It just waits. Quiet and withered and full of ghosts you swore you’d never come back for. You close the door to the truck and take your first step forward, the sand swallowing your foot as you cross the distance to the porch. Riley lingers behind for a moment before following, quieter now. You reach the steps and pause, your eyes flick to the far-right corner of the railing, where, just barely, you can still see the faded carving from years ago.
Y/N + R
200—
The rest is too worn to read.
You drag your fingers over it before climbing the steps.

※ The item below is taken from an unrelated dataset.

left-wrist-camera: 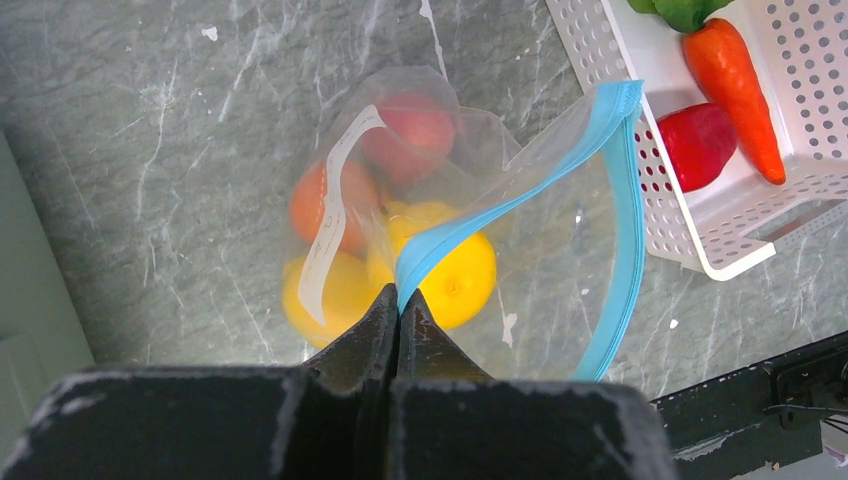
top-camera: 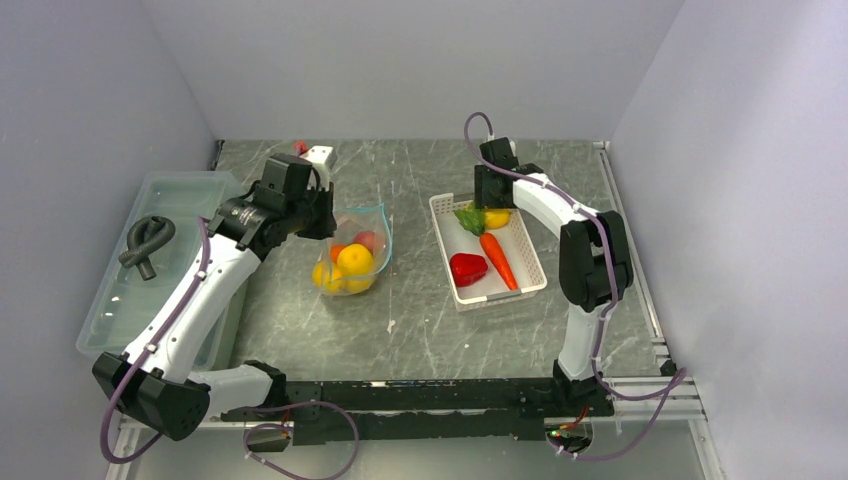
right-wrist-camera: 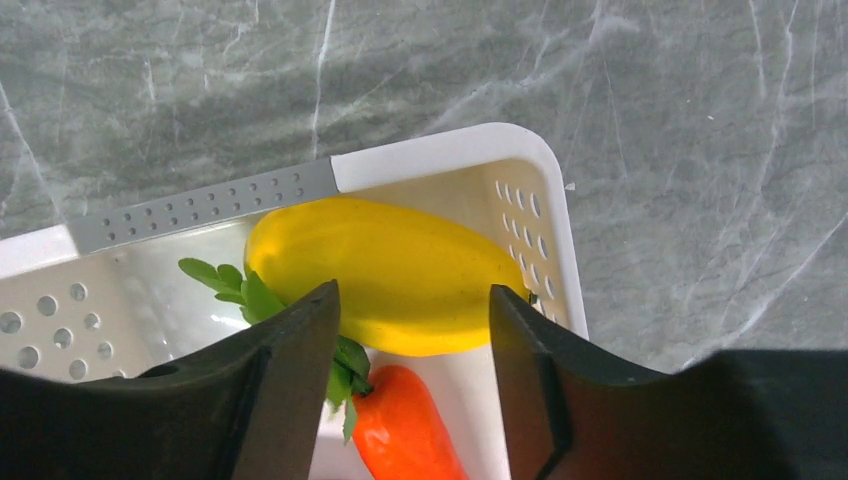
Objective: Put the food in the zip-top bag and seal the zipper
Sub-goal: Pick up the fake fruit from the bin.
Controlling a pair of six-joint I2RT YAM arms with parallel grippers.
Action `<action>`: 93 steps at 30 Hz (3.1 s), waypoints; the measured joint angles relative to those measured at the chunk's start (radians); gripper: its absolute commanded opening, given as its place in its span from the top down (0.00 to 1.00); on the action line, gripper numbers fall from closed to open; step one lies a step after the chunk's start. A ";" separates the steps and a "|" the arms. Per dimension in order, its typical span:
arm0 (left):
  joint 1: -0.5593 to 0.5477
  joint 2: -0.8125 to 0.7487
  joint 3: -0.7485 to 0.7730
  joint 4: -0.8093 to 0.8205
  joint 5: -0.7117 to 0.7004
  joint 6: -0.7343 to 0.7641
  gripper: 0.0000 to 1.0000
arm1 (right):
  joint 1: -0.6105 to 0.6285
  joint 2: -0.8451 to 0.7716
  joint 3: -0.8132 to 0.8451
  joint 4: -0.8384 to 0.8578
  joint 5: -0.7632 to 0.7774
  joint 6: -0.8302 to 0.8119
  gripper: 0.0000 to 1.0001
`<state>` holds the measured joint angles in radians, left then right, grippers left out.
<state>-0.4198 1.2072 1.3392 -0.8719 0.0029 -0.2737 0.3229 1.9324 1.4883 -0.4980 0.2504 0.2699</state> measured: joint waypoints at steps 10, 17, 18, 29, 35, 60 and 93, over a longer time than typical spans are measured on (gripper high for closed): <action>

Some things, you guess, really do stay.
The dreaded knock doesn’t call for anyone. You almost feel stupid, and that familiar sense of resentment starts bubbling in your gut at the fact that he’s not even opening the door for his kids. You glance back, noting how his truck is parked.
He’s here.
So then why the hell isn’t he answering?
Riley knocks when he feels your growing anger, sighing when he gets the same, non-verbal answer.
“Maybe he’s sleeping,” he tries to concede.

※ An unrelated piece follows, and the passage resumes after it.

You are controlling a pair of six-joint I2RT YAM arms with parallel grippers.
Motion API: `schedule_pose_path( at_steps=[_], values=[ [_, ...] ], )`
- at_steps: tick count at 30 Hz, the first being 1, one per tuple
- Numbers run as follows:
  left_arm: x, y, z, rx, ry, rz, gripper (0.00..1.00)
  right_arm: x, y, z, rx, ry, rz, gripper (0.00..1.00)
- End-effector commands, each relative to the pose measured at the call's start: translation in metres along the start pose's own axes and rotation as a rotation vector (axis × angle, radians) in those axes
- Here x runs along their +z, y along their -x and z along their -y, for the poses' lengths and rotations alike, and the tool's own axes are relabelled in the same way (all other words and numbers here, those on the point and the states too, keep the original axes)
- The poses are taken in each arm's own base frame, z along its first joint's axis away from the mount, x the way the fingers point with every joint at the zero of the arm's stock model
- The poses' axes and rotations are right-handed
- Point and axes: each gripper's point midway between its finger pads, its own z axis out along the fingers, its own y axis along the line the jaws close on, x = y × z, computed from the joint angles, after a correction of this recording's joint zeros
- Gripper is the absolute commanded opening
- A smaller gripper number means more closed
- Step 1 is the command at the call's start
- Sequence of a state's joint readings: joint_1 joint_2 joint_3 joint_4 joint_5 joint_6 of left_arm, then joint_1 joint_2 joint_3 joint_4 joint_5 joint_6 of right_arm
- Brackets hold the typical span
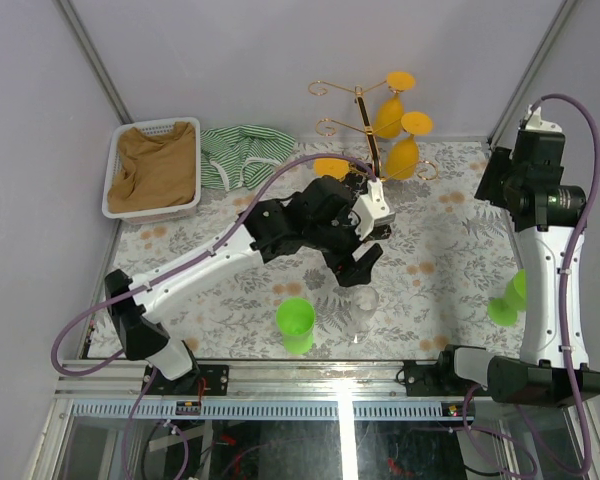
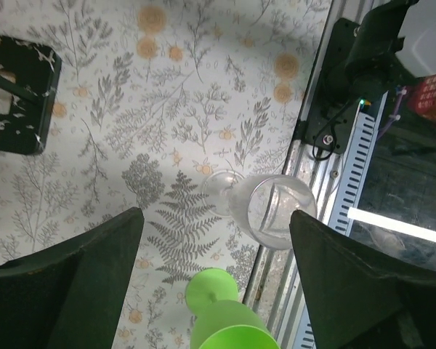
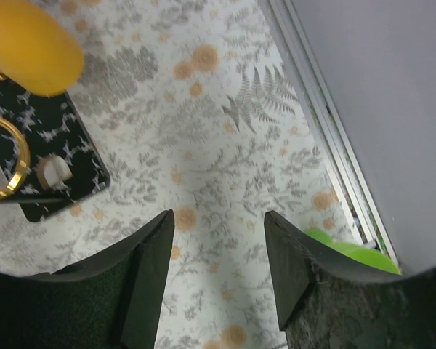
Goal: Place the wine glass upside down on the wine glass rack
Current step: Pick up the wine glass at the corner of the board.
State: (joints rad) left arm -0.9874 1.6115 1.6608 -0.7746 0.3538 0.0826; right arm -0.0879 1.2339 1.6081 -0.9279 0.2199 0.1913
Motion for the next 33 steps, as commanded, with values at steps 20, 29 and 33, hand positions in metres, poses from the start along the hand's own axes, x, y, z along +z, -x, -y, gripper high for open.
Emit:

“Or ignoring us,” you grumble, walking down the porch and along its bend towards the back of the house. The back door was usually left open when the front wasn’t.
Hint: usually.
But as you turn the corner, the last thing you expect to find is a shirtless man, hammering away at the wood that surrounds the aged door. You pause in confusion, eyes narrowing in suspicion. Who the hell is this guy?
Some white-haired freak who thinks people just want to see him shirtless. Well, he does kind of look like he has a nice six-pack. Not that you’re looking. He’s crouched down, loose, blue jeans hanging comfortably on his hips. The black band of his Michael Kors boxers peeked out just slightly below his navel. Sweat glistens on his forehead, he wipes it with his shoulder before continuing his work.
He doesn’t look over at you both.
“Um…hello?” You decide to speak out after receiving a silent elbow nudge from your brother. He looks over finally, and your arms cross with skepticism. “Who are you?”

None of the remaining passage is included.